Octavianus’la yeniden arası açıldı. İÖ 31’de Yunanistan’ın batı kıyılarındaki Aktium Savaşı’nda Octavianus, Antonius’un donanmasını dağıttı ve Roma’nın rakipsiz önderi olarak yönetimi ele geçirdi.
Roma İmparatorları
Octavianus İS 14’te ölünceye kadar, tam 45 yıl Roma’yı yönetti. İÖ 27’de kendisine, “yüce” anlamında Augustus sanı verilmişti; ama o “şef’ demek olan Princeps'i yeğledi. Çok büyük bir güce sahip olmasına karşın, Roma’nın eskiden olduğu gibi cumhuriyetle yönetildiği izlenimini yaratmaya büyük özen gösterdi. O dönemde krallar mutlak egemenliğe sahipti. Romalılar böyle bir yönetim istemiyordu.
Augustus yönetiminde Roma en parlak dönemini yaşadı. Ticaret çok büyük bir gelişme gösterdi. Roma yasaları imparatorluğun her yerinde uygulanmaktaydı. Güçlü hükümet, lejyonlarca da destekleniyordu. İmparatorluğun egemen olduğu bölgelerdeki yerli halkların haklarına saygı gösteriliyordu. Yüzyıllardan beri sürmekte olan çekişme ve kargaşanın sona ermesi Augustus’un başarısıydı. Halk, yasaların güvencesi altında olmanın huzuru içindeydi.
Yurttaşlık ve Yasalar
Roma İmparatorluğu döneminde Roma yurttaşlarının pek çok ayrıcalığı vardı. Başlangıçta yurttaşlık Roma’ya hizmeti geçmiş kimselere verilirdi; daha sonra yurttaşlık hakkı yaygınlaştırıldı. Roma yasaları sonraki yüzyıllarda da pek çok ülkede etkisini sürdürdü. Günümüzde birçok Avrupa ülkesinin yasalarının temelinde Roma yasaları vardır. Bu yasalar Roma imparatorlarınca büyük bir titizlikle uygulanmıştır. Bunların çoğu, kralların hem yönetici, hem de yargıç olduğu ve yasalann yazılı olmayıp gelenek ve ahlak kurallarına göre belirlendiği çok eski zamanlardan beri gelişerek yetkinleşmiştir. İÖ 5. yüzyılın ortalarında Roma’da temel yasalar yazılmış bulunuyordu. Herkesin bu yasaların ne olduğunu bilerek, uyma zorunluluğu vardı.

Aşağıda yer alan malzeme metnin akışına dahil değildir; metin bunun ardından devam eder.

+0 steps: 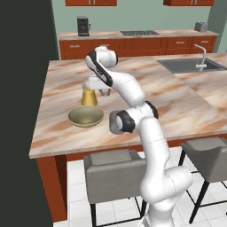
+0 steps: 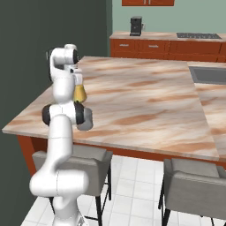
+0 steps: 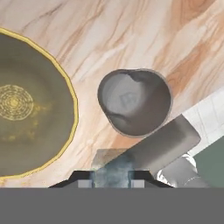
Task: There are two ice cubes in the ice bowl. Place both ice cubes in the glass cup.
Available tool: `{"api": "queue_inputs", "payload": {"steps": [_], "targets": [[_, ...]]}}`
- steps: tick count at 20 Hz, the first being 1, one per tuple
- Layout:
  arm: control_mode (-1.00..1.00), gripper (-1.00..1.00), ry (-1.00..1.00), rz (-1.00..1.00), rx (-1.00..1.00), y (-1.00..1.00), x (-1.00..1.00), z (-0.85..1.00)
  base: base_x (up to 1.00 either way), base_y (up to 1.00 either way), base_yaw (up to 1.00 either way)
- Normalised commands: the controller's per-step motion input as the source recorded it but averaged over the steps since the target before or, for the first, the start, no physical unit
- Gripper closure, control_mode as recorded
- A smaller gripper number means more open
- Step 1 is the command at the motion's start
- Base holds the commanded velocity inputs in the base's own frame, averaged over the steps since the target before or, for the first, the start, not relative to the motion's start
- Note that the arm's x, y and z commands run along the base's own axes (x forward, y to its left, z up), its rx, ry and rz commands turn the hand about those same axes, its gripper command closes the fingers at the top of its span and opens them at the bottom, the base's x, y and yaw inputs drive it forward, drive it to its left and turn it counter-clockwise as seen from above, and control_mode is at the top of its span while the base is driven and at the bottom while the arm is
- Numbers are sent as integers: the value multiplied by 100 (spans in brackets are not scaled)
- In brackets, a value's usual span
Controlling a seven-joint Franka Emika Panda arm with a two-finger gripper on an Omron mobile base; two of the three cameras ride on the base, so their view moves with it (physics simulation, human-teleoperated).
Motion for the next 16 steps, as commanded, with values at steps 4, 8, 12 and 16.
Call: {"api": "queue_inputs", "payload": {"steps": [4,8,12,16], "targets": [[-100,100,-5,-10,20,-100,-100,0,0,0,0],[-100,100,-12,-8,21,-94,-100,9,0,0,0],[-100,100,-26,-4,12,-62,-100,4,0,0,0],[-100,100,-31,4,3,6,-69,-16,0,0,0]]}}
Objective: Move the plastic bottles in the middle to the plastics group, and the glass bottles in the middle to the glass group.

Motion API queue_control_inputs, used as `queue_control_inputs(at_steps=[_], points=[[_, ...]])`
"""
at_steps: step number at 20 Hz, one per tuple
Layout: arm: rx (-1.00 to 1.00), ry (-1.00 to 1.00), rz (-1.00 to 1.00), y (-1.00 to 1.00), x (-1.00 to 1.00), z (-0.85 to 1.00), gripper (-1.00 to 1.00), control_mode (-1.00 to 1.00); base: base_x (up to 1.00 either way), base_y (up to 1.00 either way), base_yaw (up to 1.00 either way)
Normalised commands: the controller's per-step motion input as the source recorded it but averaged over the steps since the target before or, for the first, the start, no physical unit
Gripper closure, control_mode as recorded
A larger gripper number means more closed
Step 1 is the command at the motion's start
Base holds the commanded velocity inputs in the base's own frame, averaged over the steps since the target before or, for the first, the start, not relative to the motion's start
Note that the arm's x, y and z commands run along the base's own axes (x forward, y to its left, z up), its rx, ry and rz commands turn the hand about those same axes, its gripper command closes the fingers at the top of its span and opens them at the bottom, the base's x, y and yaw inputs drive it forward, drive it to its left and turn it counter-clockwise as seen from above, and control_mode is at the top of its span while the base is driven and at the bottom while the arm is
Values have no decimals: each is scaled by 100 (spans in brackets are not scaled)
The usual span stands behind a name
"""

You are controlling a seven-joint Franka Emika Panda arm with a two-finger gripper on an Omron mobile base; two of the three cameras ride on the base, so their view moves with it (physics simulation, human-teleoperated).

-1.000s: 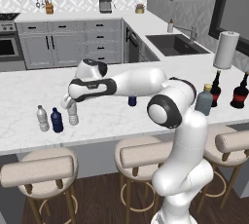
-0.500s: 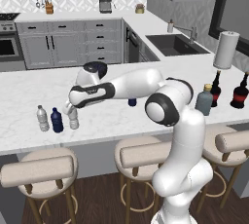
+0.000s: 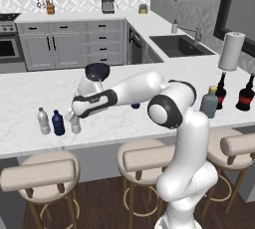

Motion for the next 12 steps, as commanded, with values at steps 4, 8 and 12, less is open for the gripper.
queue_control_inputs(at_steps=[4, 8, 12], points=[[0, -1, 1, 10, 20, 0, 100, -100, 0, 0, 0], [0, 0, 0, 15, 30, 0, 100, -100, 0, 0, 0], [0, 0, 0, 4, 19, 0, 100, -100, 0, 0, 0]])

Bu yasalara göre ailede baba öteki bireylerin üzerinde tartışmasız bir otoriteye sahipti. Zaman içinde bazı yasalar değiştirilerek geliştirildi. İS 6. yüzyılda Bizans İmparatoru I. Jüstinyen hukukçuları ve bilginleri toplayarak, dağınık bir biçimdeki yasaları incelemelerini, derlemelerini ve kamuya açıklamalarını istedi. Corpus Iuris Civilis (“Medeni Hukuk Yasaları”) olarak bilinen bu yasa derlemesi, Roma yasalarının daha sonraki yüzyıllara kalmasını sağladı.

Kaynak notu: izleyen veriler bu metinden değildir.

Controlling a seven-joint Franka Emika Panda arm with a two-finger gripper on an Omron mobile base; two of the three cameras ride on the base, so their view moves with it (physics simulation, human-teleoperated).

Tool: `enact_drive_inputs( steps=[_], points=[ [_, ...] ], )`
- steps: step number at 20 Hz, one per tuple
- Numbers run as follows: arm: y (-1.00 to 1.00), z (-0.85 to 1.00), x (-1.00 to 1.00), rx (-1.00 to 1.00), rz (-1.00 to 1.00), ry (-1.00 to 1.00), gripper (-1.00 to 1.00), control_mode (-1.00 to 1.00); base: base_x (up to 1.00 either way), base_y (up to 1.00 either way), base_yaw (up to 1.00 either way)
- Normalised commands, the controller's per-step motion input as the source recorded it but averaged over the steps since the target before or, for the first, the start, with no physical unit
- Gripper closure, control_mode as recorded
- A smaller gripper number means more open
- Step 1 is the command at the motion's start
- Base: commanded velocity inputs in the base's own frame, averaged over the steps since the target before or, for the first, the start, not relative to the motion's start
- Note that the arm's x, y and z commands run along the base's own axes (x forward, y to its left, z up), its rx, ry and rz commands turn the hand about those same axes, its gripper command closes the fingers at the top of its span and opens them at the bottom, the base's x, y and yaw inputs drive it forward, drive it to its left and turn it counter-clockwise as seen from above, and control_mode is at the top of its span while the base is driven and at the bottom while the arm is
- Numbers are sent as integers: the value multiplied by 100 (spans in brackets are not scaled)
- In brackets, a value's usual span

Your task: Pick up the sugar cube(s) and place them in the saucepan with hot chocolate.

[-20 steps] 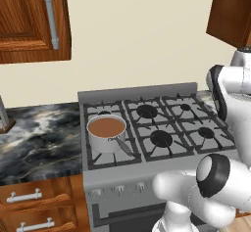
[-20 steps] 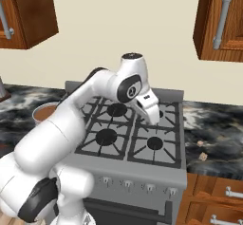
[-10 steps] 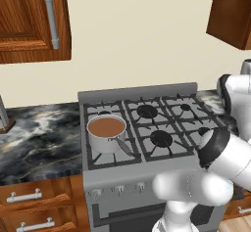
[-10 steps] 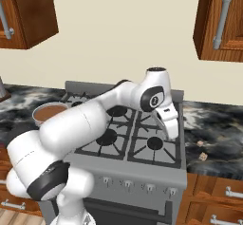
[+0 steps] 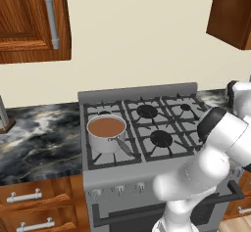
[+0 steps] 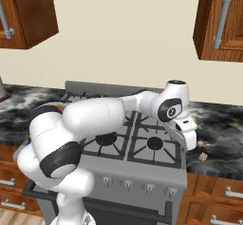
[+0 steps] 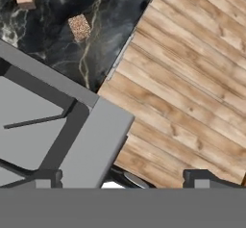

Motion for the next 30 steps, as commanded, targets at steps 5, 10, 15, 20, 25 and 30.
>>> enact_drive_inputs(
  steps=[5,10,15,20,25,30],
  points=[
    [-36,-41,0,13,17,0,-100,-100,0,0,0],
    [-31,-13,5,4,11,1,-100,-100,0,0,0],
    [-33,-8,20,1,2,0,-100,-100,0,0,0],
    [-10,-25,26,0,2,0,-100,-100,0,0,0],
    [-7,-32,29,2,0,-1,-100,-100,0,0,0],
    [-24,-16,32,1,0,0,-100,-100,0,0,0]
  ],
)
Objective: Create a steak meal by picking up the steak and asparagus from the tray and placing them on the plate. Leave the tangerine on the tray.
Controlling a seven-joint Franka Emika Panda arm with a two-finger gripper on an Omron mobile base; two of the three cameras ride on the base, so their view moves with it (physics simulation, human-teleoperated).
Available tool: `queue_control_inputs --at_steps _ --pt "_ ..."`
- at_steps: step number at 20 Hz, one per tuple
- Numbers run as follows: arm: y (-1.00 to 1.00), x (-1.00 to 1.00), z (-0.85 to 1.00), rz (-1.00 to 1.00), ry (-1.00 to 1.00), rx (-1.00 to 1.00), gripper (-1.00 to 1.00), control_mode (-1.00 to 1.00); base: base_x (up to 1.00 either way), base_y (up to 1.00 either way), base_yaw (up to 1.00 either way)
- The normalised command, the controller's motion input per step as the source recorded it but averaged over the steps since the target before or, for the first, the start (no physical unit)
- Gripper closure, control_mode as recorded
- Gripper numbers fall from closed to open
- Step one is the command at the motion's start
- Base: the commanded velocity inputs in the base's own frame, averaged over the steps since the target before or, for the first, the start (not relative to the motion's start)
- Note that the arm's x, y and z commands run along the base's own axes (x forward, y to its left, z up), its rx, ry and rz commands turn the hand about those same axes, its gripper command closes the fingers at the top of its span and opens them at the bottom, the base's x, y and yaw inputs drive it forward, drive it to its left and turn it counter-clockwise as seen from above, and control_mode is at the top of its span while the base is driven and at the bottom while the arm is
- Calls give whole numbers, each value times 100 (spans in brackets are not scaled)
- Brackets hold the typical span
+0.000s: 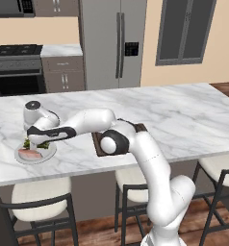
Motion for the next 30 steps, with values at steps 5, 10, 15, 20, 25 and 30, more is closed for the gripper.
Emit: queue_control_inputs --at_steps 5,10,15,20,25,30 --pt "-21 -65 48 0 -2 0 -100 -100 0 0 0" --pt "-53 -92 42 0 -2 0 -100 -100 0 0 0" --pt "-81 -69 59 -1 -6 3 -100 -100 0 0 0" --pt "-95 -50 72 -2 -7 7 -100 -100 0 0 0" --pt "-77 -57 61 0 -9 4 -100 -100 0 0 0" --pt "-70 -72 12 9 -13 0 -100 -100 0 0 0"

Roma yasalarının zamanın sınavından başanyla geçmiş olması bizleri şaşırtmamalı. Çünkü Romalılar düzenleme, örgütleme ve yönetmekte olduğu kadar, sorunlara çözüm bulmakta da çok başarılıydılar. Bu bakımdan sanatsal duyarlıkları ağır basan Yunanlılar’dan üstündüler. Romalılar, uluslararası ilişkilere belirli ölçütler getiren kurallar da geliştirmişlerdi.
Augustus'tan Sonra İmparatorluğun Durumu
Augustus ölmeden önce imparatorluğa üvey oğlu Tiberius’u seçmişti. İS 14’te başa geçen Tiberius, yayılmacı bir siyasetten yana değildi. Daha yönetimdeyken, Tiberius’tan sonra kimin başa geçeceğine ilişkin tartışma ve kavgalar başlamıştı. Augustus’un kurmuş olduğu güçlü yönetim ağı bir süre ülkenin gerilemesini önledi. Tiberius’tan sonra Caligula 25 yaşında imparator oldu. Babası Germanicus asker olduğu için, çocukluğu askerler arasında geçmişti. Halk babasını sevdiği gibi, onu da benimsedi. Caligula başa geçtiği ilk aylarda iyi bir yönetici izlenimi veriyordu. Ama sekiz ay sonra hastalandı, belki de bu hastalığın etkisiyle, daha sonraki yıllarda dengesiz davranışlarda bulundu. Roma’nın en tanınmış ailelerini yok etti. Cumhuriyet döneminin törelerine karşı duyduğu tepkiyi göstermek için sevdiği atını önce rahip, sonra da konsül ilan etti. Bir gladyatör gibi dövüştü, akrabalarının çoğunu öldürdü. Acımasızlığı dillere destan oldu. Dört yıl süren kanlı bir saltanattan sonra koruma görevlilerinden biri tarafından öldürüldü.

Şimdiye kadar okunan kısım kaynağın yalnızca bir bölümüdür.